Adaptive Bayesian Intelligence Team Seminar(Talk by Henrique Donancio, INRIA Grenoble Alpes).
【Team】Adaptive Bayesian Intelligence Team
【Date】2025/August/15(Friday) 17:30-18:30 (JST)
【Speaker】Talk by Henrique Donancio, INRIA Grenoble Alpes
Title: Deep Reinforcement Learning
Abstract:
Deep Reinforcement Learning (RL) has achieved remarkable success in simulated domains but
still faces major challenges in real-world applications, including safety constraints and sample
inefficiency. In this talk, I present the Pump Scheduling Problem, a real-world testbed derived
from an operational water distribution system, designed to evaluate RL methods on aspects
often overlooked in synthetic benchmarks such as Atari and MuJoCo.

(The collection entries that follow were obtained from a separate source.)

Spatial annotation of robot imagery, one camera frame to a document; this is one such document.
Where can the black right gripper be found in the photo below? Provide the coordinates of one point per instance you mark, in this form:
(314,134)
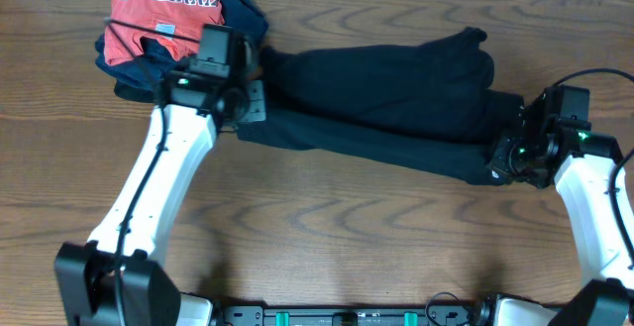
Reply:
(498,162)

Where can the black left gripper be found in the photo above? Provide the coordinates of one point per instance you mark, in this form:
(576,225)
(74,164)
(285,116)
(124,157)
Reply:
(258,111)

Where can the black t-shirt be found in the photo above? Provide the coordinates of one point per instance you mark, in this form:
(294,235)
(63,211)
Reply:
(429,107)

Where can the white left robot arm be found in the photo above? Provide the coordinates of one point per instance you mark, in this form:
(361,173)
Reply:
(117,277)

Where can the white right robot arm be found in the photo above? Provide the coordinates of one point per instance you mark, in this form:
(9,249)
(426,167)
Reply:
(590,180)

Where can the navy folded garment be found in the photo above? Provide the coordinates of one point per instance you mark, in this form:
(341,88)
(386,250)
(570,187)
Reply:
(131,84)

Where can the orange printed t-shirt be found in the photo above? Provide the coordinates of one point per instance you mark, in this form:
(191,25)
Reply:
(175,24)

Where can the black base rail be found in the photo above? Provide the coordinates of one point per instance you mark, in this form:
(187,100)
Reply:
(442,309)

I then introduce Dynamic
Learning Rate for Reinforcement Learning (LRRL), a meta-learning approach that leverages
adversarial bandits to adapt learning rates on the fly, improving training efficiency. Finally, I
discuss advances in distributional RL, highlighting Gaussian mixture models for return
representation and novel probability metrics. Together, these contributions outline a path toward
more reliable, adaptive, and data-efficient RL.